--- REQUIRED ACTION ---
Read the records below and report each line in which "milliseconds" occurs.

Dataset entries:
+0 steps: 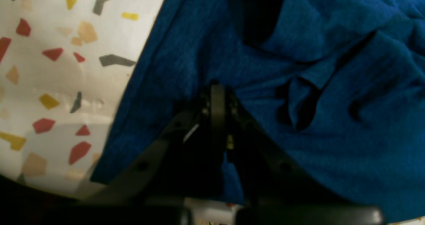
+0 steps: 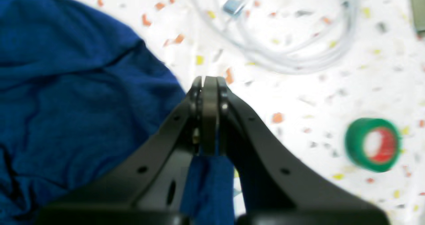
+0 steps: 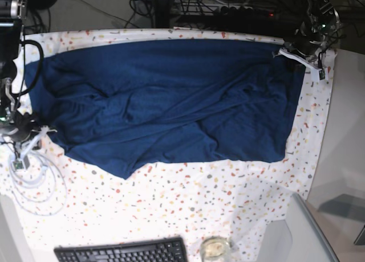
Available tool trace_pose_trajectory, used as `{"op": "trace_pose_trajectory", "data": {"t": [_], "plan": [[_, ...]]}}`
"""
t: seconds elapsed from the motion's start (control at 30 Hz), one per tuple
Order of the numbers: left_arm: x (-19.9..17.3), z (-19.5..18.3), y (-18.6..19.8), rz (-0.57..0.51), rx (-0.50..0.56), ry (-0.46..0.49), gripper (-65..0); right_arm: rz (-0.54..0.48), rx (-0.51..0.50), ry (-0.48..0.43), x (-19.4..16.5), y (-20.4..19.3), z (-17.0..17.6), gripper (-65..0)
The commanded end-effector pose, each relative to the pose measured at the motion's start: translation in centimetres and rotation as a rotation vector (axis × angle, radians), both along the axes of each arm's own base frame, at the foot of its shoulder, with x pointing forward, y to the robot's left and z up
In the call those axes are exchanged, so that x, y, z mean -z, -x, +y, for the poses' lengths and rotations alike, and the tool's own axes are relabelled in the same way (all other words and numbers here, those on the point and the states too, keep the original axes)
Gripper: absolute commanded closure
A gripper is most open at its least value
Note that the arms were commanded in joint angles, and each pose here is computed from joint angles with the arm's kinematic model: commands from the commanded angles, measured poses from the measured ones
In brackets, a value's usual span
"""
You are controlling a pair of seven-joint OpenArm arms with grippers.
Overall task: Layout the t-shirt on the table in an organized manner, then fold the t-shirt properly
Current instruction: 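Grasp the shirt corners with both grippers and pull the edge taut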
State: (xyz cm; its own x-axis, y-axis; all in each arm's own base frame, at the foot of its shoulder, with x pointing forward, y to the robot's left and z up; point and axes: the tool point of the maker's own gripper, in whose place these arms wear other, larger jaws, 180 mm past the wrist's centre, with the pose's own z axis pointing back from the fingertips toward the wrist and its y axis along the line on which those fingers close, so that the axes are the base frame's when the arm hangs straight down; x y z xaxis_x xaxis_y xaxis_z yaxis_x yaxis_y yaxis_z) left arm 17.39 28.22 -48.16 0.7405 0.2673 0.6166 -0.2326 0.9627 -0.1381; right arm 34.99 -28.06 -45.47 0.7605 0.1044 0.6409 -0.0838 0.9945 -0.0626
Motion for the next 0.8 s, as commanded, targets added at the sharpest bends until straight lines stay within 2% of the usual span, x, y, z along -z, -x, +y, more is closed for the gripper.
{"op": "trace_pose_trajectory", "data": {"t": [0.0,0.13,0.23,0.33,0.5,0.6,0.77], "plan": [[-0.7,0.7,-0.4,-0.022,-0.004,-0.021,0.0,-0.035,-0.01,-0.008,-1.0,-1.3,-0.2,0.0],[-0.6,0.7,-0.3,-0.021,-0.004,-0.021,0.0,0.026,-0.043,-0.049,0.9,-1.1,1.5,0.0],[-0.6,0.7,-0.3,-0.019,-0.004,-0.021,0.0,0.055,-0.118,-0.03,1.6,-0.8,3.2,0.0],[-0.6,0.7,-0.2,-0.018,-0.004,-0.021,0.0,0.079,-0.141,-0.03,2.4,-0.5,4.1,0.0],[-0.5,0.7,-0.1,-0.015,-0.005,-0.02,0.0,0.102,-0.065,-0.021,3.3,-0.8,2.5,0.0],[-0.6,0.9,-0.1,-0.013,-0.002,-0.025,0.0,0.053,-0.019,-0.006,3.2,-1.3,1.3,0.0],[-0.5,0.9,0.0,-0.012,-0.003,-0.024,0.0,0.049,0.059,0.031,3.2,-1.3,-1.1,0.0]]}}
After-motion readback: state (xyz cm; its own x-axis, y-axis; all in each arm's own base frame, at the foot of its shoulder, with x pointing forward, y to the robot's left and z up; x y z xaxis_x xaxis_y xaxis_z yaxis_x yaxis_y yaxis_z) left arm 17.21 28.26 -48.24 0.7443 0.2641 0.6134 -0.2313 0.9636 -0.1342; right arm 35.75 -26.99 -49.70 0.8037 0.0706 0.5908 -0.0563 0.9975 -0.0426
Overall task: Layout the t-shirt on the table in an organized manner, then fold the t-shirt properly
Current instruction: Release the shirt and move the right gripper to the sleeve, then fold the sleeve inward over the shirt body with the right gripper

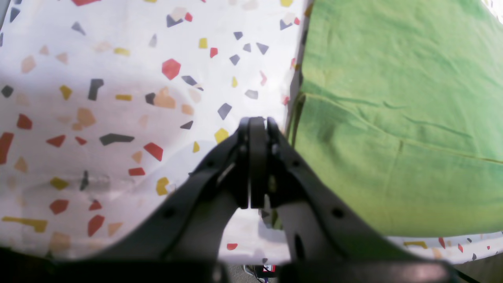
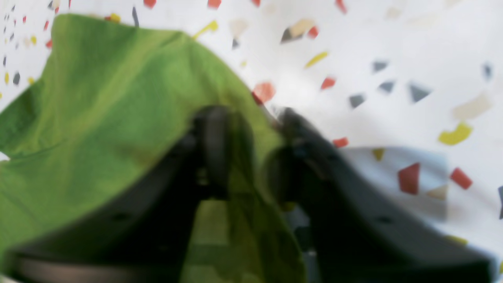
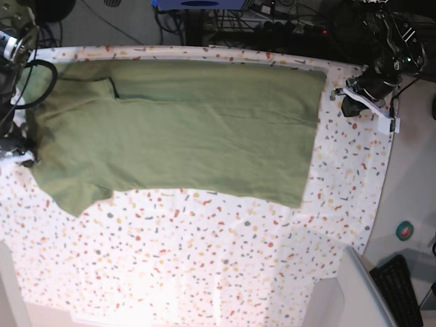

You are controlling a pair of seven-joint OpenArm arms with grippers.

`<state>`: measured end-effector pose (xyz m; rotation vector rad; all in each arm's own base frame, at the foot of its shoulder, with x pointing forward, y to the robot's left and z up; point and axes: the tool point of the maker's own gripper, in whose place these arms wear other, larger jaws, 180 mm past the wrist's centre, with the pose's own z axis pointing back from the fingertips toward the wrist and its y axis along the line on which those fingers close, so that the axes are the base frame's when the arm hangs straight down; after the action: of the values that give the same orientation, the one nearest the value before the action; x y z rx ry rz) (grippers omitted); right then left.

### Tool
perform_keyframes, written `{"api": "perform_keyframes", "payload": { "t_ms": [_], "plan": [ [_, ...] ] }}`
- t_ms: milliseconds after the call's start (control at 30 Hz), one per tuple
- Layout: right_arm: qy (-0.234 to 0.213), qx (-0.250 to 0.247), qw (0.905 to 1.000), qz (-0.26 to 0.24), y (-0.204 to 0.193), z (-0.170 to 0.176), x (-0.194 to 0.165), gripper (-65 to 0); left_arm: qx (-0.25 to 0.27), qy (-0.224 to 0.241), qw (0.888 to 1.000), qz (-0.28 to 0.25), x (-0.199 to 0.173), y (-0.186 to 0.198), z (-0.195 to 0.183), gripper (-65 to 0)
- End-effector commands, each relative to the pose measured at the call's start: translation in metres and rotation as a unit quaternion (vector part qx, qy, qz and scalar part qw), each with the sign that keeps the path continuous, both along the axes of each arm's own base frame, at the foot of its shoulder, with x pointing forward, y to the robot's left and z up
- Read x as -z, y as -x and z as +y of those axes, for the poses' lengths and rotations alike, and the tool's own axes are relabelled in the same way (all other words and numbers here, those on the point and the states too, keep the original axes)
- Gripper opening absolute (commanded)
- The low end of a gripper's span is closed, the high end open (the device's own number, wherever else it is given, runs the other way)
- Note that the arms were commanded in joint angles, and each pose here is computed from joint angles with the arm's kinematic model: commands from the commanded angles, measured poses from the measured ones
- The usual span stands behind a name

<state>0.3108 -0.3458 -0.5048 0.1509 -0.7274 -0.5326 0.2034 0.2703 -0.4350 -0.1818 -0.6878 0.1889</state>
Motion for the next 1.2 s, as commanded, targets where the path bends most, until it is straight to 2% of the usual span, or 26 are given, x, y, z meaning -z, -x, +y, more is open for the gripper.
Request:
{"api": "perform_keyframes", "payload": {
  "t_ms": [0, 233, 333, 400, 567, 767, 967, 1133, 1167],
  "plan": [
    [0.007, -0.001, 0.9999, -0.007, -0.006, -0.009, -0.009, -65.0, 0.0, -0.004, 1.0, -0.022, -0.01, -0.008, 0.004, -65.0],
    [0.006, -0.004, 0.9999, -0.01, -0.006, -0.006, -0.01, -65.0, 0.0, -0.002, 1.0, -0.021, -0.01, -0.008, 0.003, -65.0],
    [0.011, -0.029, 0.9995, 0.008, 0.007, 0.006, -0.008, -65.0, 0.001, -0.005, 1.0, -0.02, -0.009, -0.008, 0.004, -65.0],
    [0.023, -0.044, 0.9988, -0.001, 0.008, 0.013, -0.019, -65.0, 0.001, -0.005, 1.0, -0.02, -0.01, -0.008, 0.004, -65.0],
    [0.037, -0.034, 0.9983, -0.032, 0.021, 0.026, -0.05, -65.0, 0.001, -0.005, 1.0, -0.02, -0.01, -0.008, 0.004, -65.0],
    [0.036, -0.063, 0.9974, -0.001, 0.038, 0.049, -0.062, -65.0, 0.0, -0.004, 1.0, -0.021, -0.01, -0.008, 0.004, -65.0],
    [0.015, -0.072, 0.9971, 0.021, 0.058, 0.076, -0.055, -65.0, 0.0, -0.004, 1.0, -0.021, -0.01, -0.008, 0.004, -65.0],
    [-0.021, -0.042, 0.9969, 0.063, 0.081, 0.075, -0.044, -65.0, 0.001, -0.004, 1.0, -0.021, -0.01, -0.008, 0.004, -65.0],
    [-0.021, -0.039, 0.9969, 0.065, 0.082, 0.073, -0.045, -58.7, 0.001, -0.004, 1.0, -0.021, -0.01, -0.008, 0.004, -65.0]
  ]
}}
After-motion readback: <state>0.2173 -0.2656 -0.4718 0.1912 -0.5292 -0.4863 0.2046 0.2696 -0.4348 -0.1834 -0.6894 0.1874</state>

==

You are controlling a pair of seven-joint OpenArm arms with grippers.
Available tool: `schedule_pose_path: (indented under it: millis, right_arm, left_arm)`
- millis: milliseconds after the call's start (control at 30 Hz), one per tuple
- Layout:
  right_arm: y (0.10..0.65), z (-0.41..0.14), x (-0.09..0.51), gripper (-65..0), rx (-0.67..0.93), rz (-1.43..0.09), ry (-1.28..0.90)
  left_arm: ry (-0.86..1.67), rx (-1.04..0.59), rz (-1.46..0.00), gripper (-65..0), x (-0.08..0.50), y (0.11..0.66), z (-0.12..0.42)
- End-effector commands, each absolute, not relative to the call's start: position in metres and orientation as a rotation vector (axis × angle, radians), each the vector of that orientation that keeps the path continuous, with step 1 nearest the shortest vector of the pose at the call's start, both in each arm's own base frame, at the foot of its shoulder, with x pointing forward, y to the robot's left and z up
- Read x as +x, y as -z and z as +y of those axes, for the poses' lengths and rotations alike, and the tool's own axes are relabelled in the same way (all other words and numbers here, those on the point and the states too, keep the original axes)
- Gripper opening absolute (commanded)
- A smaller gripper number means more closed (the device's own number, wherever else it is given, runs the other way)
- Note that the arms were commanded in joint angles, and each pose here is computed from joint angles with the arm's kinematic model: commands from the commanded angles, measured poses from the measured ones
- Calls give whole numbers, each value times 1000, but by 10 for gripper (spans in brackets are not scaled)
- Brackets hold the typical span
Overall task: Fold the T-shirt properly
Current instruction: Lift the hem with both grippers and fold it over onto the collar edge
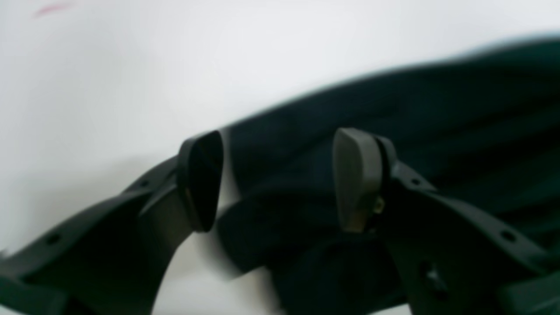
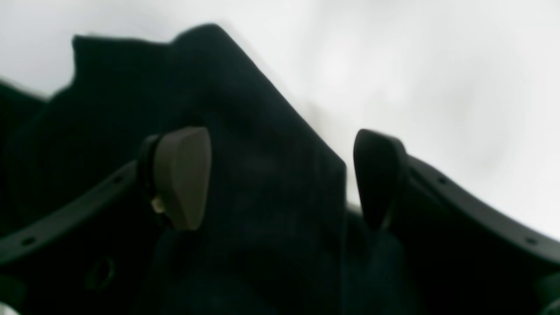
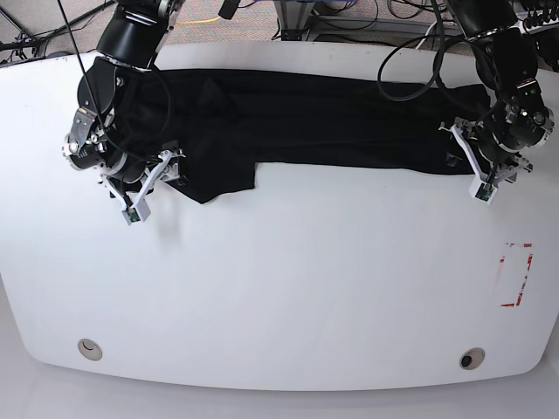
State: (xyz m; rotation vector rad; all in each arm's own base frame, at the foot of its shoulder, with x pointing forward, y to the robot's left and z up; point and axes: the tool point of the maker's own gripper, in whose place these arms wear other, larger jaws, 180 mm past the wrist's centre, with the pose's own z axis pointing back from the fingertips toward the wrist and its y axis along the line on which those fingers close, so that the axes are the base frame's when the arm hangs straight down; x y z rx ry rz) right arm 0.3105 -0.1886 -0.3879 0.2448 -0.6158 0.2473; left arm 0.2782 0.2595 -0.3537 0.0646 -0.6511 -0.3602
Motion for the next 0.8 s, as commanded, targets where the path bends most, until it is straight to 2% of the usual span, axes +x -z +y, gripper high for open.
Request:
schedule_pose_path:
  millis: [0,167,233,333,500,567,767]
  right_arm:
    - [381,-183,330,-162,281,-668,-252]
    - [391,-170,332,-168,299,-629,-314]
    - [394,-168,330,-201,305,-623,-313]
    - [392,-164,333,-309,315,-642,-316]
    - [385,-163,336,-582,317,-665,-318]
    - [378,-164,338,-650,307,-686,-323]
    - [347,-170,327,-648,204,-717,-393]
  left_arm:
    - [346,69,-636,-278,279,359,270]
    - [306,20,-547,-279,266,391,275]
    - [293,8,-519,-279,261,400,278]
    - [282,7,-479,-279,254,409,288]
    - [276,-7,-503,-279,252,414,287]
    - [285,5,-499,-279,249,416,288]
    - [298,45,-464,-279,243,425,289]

--- TASK RESULT ---
- t_ms: milliseconds after the call's start (control at 30 Hz), one per tuple
- millis: milliseconds after the call's start (control at 30 Hz), one per tuple

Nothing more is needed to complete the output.